Tom Hanks once again teams up with Captain Phillips director Paul Greengass in one of Netflix’s latest potential Oscar properties, having recently scooped a number of Critics Choice nominations. Hanks, who can once again add another captainancy to his impressive repertoire, swaps the seas of Greyhound and Captain Phillips for the wild west of 1870 Texas. Based on the novel by Paulette Giles, Greengrass and Hanks bring a huge amount of humanity to the lawlessness of this violent era in American history, with an emotional central tale which will surely melt the hardest of hearts.
Ex infantryman Captain Jefferson Kyle Kidd (Tom Hanks) earns an honest but lonely living, travelling from town to town captivating the local townsfolk with his regaling of the latest news.

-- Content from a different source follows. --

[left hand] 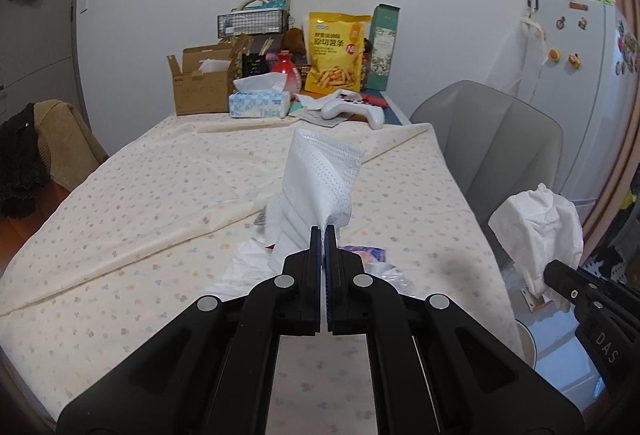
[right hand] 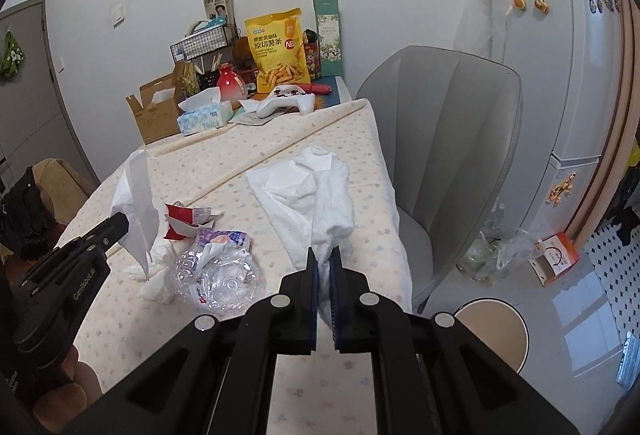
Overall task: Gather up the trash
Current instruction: 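Carry the mask and tissue over the floor bin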
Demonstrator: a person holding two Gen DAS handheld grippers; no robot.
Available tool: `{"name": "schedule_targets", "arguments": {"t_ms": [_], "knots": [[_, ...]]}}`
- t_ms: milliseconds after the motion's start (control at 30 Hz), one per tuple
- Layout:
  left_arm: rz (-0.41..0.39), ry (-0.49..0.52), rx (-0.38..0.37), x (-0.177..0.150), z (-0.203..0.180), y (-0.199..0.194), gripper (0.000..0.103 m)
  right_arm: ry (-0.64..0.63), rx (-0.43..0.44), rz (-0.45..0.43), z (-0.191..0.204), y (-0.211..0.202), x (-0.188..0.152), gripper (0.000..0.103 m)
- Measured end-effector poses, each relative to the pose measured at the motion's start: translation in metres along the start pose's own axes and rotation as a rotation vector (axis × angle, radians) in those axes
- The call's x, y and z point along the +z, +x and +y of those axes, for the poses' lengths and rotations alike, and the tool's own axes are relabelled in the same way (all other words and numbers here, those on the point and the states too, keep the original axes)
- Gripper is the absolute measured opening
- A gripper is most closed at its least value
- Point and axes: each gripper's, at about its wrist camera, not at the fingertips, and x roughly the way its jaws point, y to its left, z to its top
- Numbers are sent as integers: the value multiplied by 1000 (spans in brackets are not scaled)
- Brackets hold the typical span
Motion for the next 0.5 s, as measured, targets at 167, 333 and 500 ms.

However whilst riding through Wichita Falls in Texas, he bumps into a 10-year old orphan who’s been abandoned on the road. He reluctantly agrees to take her under his wing, setting out across the harsh and dangerous plains to bring her to safety, in an attempt to deliver her to her only living relatives; her aunt and uncle. But the journey is a long and treacherous one, and the duo encounter a number of dangers which they’ll need to overcome along the way.
What follows is a somewhat familiar but emotional Western road trip, featuring an unlikely central pairing at the helm. There’s a warm comedy between the accidental pair of travelers, as they try and attempt to overcome the language barrier. Along the way, Jefferson discovers that this young child has encountered more loss than most, having been taken in by the Kiowa people who originally killed her German immigrant parents. With a two hour runtime, there’s a gentle pacing to their 400-mile trek, as Greengrass earnestly takes the time to develop their bond. However there’s also just the right amount of tension and peril thrown into the mix to keep you engaged throughout. Weighty themes such as the effects of grief and the devastating results of war are also explored, with the director painting a dissimilarly divided America.
The slow burn pacing of the expedition is bolstered by the central performances of Tom Hanks and Helena Zengel, who wonderfully animate the growing bond between the pair. Hanks channels his rooting-tooting drawl and leadership qualities of the beloved character Woody for his first proper foray in a Western, (“a little girl is lost, she needs to go home) and as expected, brings a heartfelt and layered performance to the role. Newcomer Zengel portrays the orphan with a flighty, mischievous angle, but certainly counters it well with a haunted sadness. As the journey progresses and the stakes rise, you become more and more invested in their expedition, particularly as the duo discover that they’re not all too dissimilar after all.
Greengrass swaps his signature frenetic, hand held style of shooting with a grander approach, utilising sweeping drone shots and wide angles to highlight the vastness and beauty of the Texan wilderness. There’s also plenty of classic Western spectacle with a number of tense action sequences, particularly in an impressively choreographed cat and mouse shootout. The production value is also outstanding, particularly with the authentic costumes and hair, along with the many remarkable props.
With a heartfelt tale of redemption and acceptance, paired with a breakout performance from Helena Zengel, News of the World is a familiar but sincere Western.
News of the World is out now on Netflix.